Winter has come, in earnest.
And with it, bitter cold. Blackwater Creek, which rushes just below the window where I’m wrapped in a down blanket with a cup of hot tea for comfort, is shivering. The children are joking about importing a few penguins to line the ice shelf hemming in the banks, for visual interest.
It has been a week of unpacking, and baking. It’s been a week of hugging, and laughing, and long evenings around bottles of mead. It’s been a week of movie nights, dinner parties and guests. It’s been a week of analog life, one moment connected to the next by cups of tea, the sounds of teenagers coming and going, eggs delivered, one at a time in mittened hands, and the crunch of snow beneath synchronous boots.
As long as I can walk, I can center myself. It’s the first thing I do in a new place: take a walk. I have to get my bearings, physically and emotionally, in a place. I have to see beyond the topography and the generalities of the surface of the map. I have to add the texture, the nuance of colour and light, the subtleties of scent and the taste of the air to the broad brush strokes of time and place. The world is best absorbed at a walking pace, with as little as possible between the soles of my feet and the dirt of the path. Of course it is winter, and so I settled for boots.
We talked as we walked, laughed a little, and then fell silent, listening to the squeak of the snow, the rustle of wind through clinging oak leaves a death rattle that makes me doubt the arrival of spring. A bunny hopped across the path behind us. We kept walking to keep warm.
A pine forest in winter is a magical place.
The heady warm scent of evergreen in summer is replaced by the bright, fresh smell of a scratch and sniff square in a children’s Christmas book I had when I was little. The snow, swirling in snow globe style, settled in the tiniest crooks between needles, like frozen fairy dust, turning into big fluffy dollops of whipped cream as the hours pass. Along the path it sparkles like a rainbow: crystalline pink, blue, purple, yellow and green. Coyote tracks cross the path and we stop to examine them, discussing the local population, and then, there is howling. I love the sound of howling in the forest. Lee does not. Apparently there have been coyote attacks in Cape Breton in recent years. We keep walking.
He broke the silence with his maritime brogue:
“We’ve shared the same camp-fire and tent for nigh on seven year,
And never had a word that wasn’t cheering and serene.
We’ve halved the toil and split the spoil, and borne each other’s packs;
By all the Wild’s freemasonry we’re brothers, tried and true;
We’ve swept on danger side by side, and fought it back to back,
And you would die for me, old pal, and I would die for you.”
I smiled. “What’s that from?”
“Of course!” he grinned, and then dove in from the beginning:
“Light up your pipe again, old chum, and sit awhile with me;
I’ve got to watch the bannock bake…”
I lost myself in the story, and his voice as the New Hamsphire forest became the Yukon and the smell of bannock baking wafted from a cabin we passed as we trudged onward. And then I jumped as he grabbed my arm and pointed into the bush…
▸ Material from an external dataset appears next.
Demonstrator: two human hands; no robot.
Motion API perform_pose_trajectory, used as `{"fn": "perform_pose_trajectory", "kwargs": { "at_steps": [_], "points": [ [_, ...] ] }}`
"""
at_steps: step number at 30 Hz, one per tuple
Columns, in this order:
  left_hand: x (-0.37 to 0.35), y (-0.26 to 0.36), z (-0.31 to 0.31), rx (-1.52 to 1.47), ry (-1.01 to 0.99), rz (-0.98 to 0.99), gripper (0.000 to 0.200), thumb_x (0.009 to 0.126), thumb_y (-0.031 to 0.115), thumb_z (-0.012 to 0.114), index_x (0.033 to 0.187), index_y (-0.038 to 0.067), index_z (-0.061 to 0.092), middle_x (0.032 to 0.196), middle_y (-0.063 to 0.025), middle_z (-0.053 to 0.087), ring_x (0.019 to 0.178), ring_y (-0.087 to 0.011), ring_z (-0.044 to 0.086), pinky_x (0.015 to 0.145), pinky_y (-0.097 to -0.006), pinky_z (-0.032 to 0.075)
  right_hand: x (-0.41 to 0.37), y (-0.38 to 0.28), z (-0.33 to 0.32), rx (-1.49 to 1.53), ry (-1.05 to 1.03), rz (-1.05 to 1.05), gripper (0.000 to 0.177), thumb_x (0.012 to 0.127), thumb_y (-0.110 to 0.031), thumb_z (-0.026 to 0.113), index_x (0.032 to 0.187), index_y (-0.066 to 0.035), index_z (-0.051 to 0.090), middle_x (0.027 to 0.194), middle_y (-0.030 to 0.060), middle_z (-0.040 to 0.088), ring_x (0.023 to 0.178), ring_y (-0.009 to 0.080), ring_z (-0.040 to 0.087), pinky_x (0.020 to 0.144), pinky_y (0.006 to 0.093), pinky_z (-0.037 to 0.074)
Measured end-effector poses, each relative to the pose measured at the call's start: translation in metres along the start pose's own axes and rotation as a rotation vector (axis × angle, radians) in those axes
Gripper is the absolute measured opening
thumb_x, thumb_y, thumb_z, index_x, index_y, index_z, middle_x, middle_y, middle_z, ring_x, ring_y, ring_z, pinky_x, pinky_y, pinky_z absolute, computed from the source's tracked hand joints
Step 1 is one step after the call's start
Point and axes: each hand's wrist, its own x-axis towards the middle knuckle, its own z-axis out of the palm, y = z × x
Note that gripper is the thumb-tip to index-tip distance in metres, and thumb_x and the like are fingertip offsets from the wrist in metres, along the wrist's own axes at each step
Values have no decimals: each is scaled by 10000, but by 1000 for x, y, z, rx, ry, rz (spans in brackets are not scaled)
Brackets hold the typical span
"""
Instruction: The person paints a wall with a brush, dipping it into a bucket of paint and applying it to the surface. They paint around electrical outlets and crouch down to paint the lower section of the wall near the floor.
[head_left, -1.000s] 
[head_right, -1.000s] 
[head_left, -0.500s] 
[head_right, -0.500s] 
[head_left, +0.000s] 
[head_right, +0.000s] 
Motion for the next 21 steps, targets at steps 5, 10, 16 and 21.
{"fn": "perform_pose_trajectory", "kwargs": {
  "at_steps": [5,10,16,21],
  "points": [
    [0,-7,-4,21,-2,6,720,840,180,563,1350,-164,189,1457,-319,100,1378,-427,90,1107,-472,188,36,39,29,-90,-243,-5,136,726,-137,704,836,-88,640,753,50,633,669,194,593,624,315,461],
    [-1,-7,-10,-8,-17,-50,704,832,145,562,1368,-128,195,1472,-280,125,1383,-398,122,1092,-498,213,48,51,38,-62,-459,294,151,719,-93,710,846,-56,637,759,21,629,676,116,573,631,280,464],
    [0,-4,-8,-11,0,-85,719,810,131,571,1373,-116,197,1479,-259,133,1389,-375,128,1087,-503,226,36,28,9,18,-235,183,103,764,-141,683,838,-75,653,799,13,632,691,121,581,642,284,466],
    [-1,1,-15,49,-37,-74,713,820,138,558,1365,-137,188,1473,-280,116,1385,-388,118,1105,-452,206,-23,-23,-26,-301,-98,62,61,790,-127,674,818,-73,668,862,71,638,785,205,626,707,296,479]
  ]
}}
“Hist! see those willows silvering where swamp and river meet!
Just reach me up my rifle quick; that’s Mister Moose, I know —
There now, I’VE GOT HIM DEAD TO RIGHTS . . . but hell! we’ve lots to eat
I don’t believe in taking life — we’ll let the beggar go.”
…and laughed as I realized it was part of the poem.
Our feet matched the meter and I floated in the story until the very end, laughing at the twist of fate:
“ …the “doctor chap” . . . was ME. . . .”
Poetry is a bridge between souls, and reciting it aloud is something we’ve shared from childhood. I breathed in the forest and the friendship as we turned towards home, noses pink with cold.
We walked through the cemetery, reading names and years off of weathered stones dating from the early 1800s. We wondered aloud about the ghosts and the ruins of the old mill still standing in the middle of the creek. Many feet have passed this way before us and there are stories hemmed in by farm fences and forest paths.
It has been a year of close quarters:
Traveling light, living on the road, 126 square feet in an RV for six months, urban houses and tenting in the Outback. It feels good to spread out into almost three bedrooms with a giant kitchen and the patchwork quilt of New England farm life unfolding around us.
- It feels good to hear coyotes instead of neighbours.
- It feels good to wake to the sound of rushing water instead of traffic.
- It feels good to walk seven and a half kilometers and not see another soul and to have explored it with one of the people who’s loved me longest and best.
- It feels good to be surrounded by space, literal and figural, physical and emotional.
It is clear, after only a week, that this place will be a place of refuge and rejuvenation, for us, and hopefully for every single person who crosses our threshold.